What does a vampire actually
do
at night? Go for long invigorating walks? Research the habits of badgers and owls and—er—I wasn't very up on my nocturnal wildlife. “Aren't you—er—hungry?”

Another pause. Time enough for me to decide I'd imagined what he'd just said.

“I am hungry,” he said. “I am not so hungry that I cannot wait six hours.”

I thought of how totally, horribly difficult tomorrow was going to be. I thought of all the stories I was going to have to tell. I thought of all the truth I was going to have to
not
tell. I thought of lying to Charlie, to Mel, to Mom. To Mrs. Bialosky and Maud. To Aimil, even to Yolande. I thought of facing Pat again. I thought of having to talk to the goddess again—among other things about the disappearance of Mr. Connor, whose address would turn out to be false. I thought of how much easier all these things would be if Con vanished into the night, now, forever. They wouldn't be easy—nothing was ever going to be completely easy again, after last night. And I hated lying. I had been lying so much lately.
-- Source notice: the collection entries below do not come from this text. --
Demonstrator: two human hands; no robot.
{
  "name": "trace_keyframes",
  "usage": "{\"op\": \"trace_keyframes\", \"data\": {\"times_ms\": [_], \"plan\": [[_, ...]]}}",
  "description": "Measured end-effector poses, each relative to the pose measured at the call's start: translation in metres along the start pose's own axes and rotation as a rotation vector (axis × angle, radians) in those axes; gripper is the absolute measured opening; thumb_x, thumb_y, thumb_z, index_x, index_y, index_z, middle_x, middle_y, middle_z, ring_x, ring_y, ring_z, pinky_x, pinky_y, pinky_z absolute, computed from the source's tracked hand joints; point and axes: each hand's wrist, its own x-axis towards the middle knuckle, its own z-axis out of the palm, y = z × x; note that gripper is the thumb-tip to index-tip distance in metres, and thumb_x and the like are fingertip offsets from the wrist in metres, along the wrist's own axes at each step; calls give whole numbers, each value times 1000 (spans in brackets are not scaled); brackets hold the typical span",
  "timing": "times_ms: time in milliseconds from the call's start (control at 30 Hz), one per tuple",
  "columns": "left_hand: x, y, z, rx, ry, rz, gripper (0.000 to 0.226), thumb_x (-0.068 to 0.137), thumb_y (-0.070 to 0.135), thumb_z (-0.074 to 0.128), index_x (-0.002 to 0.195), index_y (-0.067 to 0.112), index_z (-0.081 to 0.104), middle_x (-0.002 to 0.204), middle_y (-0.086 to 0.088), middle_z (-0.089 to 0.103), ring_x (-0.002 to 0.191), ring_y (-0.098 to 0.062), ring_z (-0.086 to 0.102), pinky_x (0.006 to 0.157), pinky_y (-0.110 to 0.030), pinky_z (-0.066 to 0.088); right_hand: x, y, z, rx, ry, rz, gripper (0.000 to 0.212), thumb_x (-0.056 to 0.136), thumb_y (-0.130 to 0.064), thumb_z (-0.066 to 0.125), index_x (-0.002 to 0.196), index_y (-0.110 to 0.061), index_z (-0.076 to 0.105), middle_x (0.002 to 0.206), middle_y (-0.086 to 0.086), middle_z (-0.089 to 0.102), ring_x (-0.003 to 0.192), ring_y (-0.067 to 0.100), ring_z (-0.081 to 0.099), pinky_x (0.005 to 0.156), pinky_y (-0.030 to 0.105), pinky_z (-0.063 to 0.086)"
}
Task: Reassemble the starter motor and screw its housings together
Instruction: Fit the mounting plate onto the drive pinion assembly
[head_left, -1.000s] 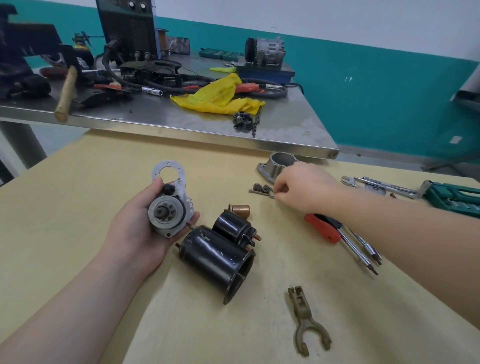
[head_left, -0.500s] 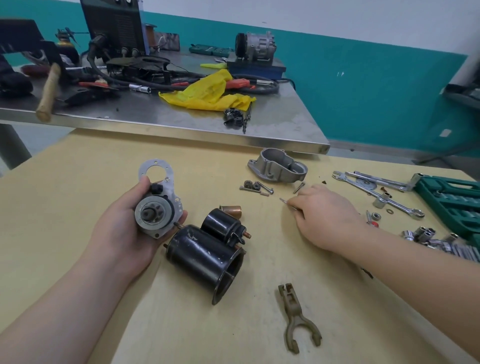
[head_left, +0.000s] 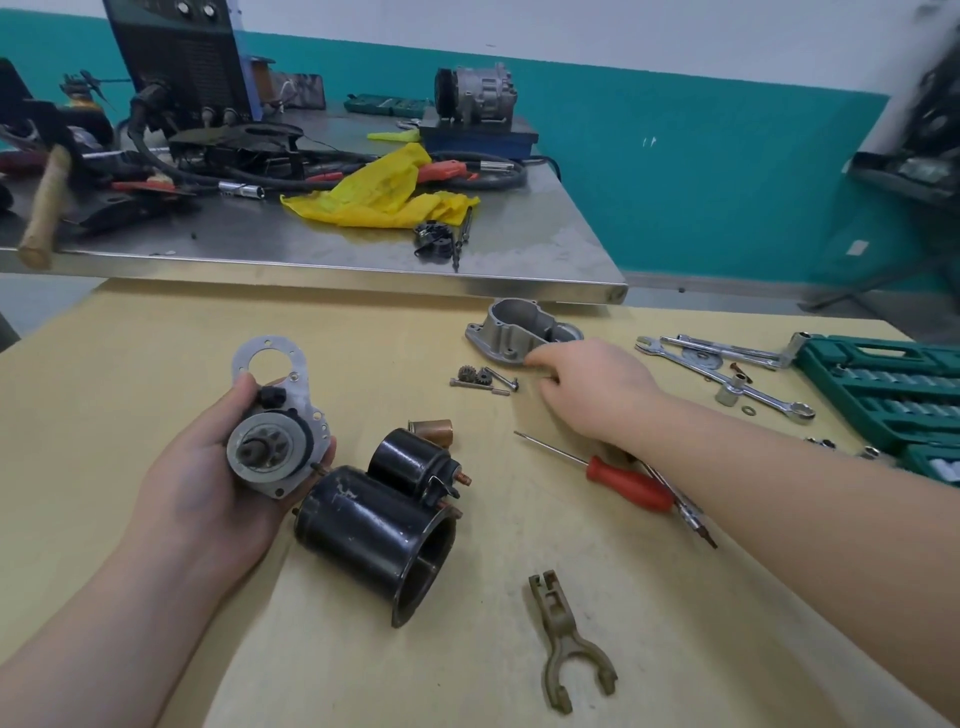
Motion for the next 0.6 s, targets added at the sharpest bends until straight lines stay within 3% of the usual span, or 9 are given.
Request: {"op": "trace_keyframes", "data": {"times_ms": [133,233,433,600], "plan": [[-1,1,0,9,-37,-16,29,108,43,59,100,16,67,90,-7,66,80,-26,65,71,-34,62,14,-10,7,-24,-14,-72,34,106,-43,53,139,-49,61,136,-3,68,121,29,64,85,39,57],[-3,2,2,-18,-15,-5,30,108,41,59,97,15,70,89,-7,67,79,-26,66,74,-36,61,17,-13,13,-18,0,-60,25,106,-39,55,124,-41,72,120,-3,74,108,28,67,79,38,59],[-13,5,7,-78,41,36,30,105,40,64,91,16,76,94,-6,71,83,-24,69,85,-38,58,11,-14,15,61,19,35,20,104,-43,60,108,-30,76,106,0,72,100,27,66,82,40,59],[-27,21,9,-257,-95,106,25,104,39,70,90,19,74,98,-1,68,85,-23,69,92,-37,59,6,-11,14,63,1,25,19,105,-28,61,107,-21,78,104,4,73,96,27,66,78,36,55]]}}
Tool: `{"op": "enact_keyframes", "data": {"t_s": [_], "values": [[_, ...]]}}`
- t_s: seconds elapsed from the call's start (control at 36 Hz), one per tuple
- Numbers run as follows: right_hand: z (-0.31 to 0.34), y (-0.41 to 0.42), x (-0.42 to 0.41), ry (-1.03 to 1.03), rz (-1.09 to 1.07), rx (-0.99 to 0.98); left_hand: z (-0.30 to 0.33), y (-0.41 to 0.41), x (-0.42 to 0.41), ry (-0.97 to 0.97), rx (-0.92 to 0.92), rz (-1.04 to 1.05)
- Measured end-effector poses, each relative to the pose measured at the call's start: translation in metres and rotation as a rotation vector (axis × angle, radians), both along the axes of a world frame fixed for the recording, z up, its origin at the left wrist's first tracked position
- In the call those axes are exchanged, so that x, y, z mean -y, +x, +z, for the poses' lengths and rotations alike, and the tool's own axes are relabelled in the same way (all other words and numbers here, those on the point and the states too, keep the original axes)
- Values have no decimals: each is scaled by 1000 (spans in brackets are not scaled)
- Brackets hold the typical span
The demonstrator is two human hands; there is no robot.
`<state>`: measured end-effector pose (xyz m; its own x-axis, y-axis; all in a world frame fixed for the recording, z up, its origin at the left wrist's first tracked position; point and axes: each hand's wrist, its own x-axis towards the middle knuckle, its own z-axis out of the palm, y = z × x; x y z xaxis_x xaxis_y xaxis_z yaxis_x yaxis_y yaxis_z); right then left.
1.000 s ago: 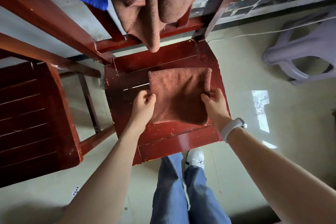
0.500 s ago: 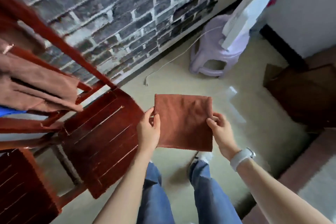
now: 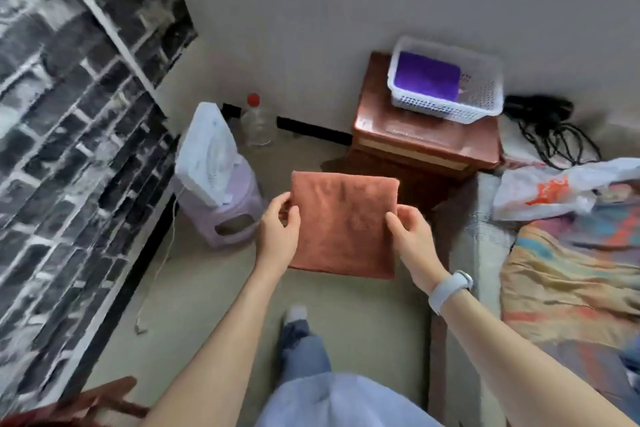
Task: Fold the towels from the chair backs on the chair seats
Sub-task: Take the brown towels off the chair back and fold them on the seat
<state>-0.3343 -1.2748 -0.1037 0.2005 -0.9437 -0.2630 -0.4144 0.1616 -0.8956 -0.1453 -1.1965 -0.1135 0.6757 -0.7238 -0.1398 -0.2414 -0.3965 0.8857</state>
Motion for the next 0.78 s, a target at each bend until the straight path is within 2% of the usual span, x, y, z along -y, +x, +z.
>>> {"op": "enact_keyframes", "data": {"t_s": [0.22, 0.53, 0.78], "values": [[15, -34, 133, -74, -198, 70, 19, -19, 167, -84, 42, -171], [14, -35, 355, -34, -354, 52, 15, -21, 414, -40, -64, -300], [-7, -52, 445, 58, -415, -6, -9, -46, 509, 99, -159, -285]]}}
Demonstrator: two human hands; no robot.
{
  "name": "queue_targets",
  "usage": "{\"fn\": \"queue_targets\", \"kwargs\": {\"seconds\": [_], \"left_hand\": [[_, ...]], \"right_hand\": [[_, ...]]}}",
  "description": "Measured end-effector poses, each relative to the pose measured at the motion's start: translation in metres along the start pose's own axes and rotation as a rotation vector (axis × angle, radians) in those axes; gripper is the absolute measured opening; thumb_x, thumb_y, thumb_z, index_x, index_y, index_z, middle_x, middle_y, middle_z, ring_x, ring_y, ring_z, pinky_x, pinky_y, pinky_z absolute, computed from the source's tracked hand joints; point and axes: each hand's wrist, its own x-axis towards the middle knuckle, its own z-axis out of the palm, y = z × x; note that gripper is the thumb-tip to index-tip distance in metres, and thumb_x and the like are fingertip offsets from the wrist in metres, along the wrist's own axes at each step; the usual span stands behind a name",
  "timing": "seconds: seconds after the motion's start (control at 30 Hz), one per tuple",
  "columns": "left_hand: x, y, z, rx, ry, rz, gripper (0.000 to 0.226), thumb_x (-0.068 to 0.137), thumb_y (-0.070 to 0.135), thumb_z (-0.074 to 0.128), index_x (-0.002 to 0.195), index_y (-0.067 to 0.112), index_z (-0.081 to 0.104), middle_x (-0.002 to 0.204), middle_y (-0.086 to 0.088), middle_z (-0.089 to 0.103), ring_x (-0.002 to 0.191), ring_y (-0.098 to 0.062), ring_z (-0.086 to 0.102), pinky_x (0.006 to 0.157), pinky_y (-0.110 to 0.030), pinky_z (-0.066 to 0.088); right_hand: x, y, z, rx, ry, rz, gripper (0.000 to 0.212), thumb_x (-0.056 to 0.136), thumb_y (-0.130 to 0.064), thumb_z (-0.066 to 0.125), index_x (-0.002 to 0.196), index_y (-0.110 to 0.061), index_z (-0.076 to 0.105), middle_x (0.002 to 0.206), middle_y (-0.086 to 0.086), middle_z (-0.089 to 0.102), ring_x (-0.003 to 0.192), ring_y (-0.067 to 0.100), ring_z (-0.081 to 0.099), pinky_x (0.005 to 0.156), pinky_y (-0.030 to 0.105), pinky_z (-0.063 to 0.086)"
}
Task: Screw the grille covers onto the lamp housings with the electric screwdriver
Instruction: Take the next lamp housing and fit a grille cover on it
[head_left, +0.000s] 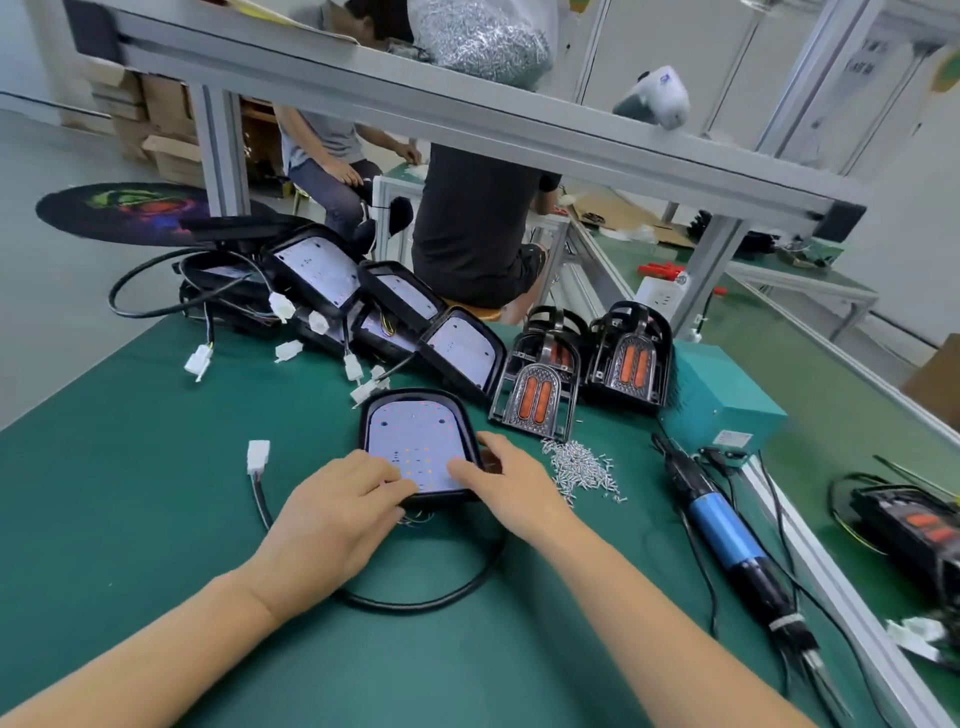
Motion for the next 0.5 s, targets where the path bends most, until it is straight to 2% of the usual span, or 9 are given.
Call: {"fn": "queue_targets", "kwargs": {"seconds": [0.1,0.2,0.27,0.33,0.43,0.5], "left_hand": [[-0.010,0.000,-0.008,-0.191,-0.031,-0.149,0.045,0.087,0.047,0.049,0.111,0.012,0.063,0.123,0.002,0.055,0.115,-0.018,0.047,0.095,-0.029,0.035],[-0.030,-0.005,-0.018,-0.367,-0.082,-0.243,0.043,0.069,0.053,0.064,0.103,0.030,0.048,0.137,0.017,0.039,0.131,-0.003,0.028,0.104,-0.024,0.025],[-0.045,-0.012,-0.022,-0.369,-0.173,-0.192,0.040,0.067,0.055,0.067,0.094,0.034,0.046,0.135,0.018,0.040,0.131,0.000,0.027,0.104,-0.019,0.022],[-0.052,-0.020,-0.024,-0.351,-0.241,-0.150,0.034,0.075,0.063,0.060,0.085,0.031,0.056,0.125,0.015,0.050,0.124,0.000,0.034,0.102,-0.016,0.022],[-0.047,-0.031,-0.025,-0.312,-0.250,-0.139,0.052,0.086,0.067,0.039,0.078,0.024,0.067,0.105,0.014,0.059,0.106,0.000,0.045,0.095,-0.019,0.030],[-0.041,-0.037,-0.023,-0.288,-0.220,-0.172,0.049,0.085,0.064,0.044,0.079,0.022,0.068,0.097,0.014,0.059,0.098,-0.003,0.048,0.090,-0.022,0.033]], "right_hand": [[0.003,-0.003,0.002,-0.060,0.042,-0.032,0.018,0.088,-0.025,0.061,0.104,-0.017,0.060,0.091,-0.003,0.059,0.084,0.019,0.053,0.065,0.027,0.039],[0.008,0.000,0.000,-0.100,0.087,-0.051,0.002,0.089,-0.016,0.058,0.090,-0.014,0.056,0.084,0.001,0.054,0.078,0.022,0.046,0.060,0.030,0.033],[0.010,0.002,-0.004,-0.051,0.118,-0.077,0.005,0.091,-0.011,0.055,0.087,-0.012,0.057,0.081,0.001,0.052,0.077,0.021,0.044,0.063,0.030,0.030],[0.010,0.003,-0.008,-0.001,0.109,-0.103,0.011,0.091,-0.006,0.052,0.082,-0.010,0.057,0.076,0.001,0.052,0.074,0.020,0.044,0.066,0.030,0.030],[0.007,0.008,-0.014,-0.002,0.045,-0.147,0.016,0.092,-0.004,0.049,0.083,-0.008,0.063,0.072,0.000,0.054,0.069,0.017,0.045,0.066,0.030,0.033],[0.004,0.012,-0.019,0.000,-0.012,-0.170,0.022,0.093,-0.004,0.048,0.095,-0.011,0.069,0.075,-0.002,0.057,0.068,0.013,0.048,0.068,0.028,0.036]]}}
Almost everything would be easier, if Con went away forever.

Con said, “I would rather bear you company a few more hours than slake my hunger.”

I didn't make up my mind. I heard my voice say, “I'll get dressed.” I turned—like a walking statue, a badly made puppet—and went to the closet. I managed to turn the knob and open the door before my brain caught up with me. By that time the decision had already been made.

Since my living room closet was now full of com gear, my bedroom closet was impassable. Where, or for that matter when, had I last seen my black jeans? As I say, I don't do black, and my wardrobe isn't based on the concept of dematerializing into the shadows. “This may take a minute,” I said. I hoped I didn't sound like I was begging.

“I will not leave without you,” he said.

His voice was still expressionless, and I could not see him now, as I was, on my knees on the floor of my closet, fumbling through a pile of laundry that might have stayed folded if it had had a shelf to go on, but it didn't and it hadn't. Maybe it was because I was thinking about self-unfolding laundry that made it so easy to hear that he was telling the truth.
I will not leave without you
. I looked at my hands, the hands that had touched Bo and held his heart while it melted and ran stinking down my wrists and dripped sizzling to the disintegrating floor, and which were now efficiently sorting wrinkled laundry. I saw my hands clearly, although it was dark, because I could see in the dark, and they did not look wrong or strange or corrupt to me; they looked like my hands. Deeper in the closet—where
were
those damned jeans—where it was really very dark, and while I was thinking about jeans, I saw the faintest glimmer of gold on the backs of them, on the backs of my hands, and on my forearms. I had not lost the light-web either.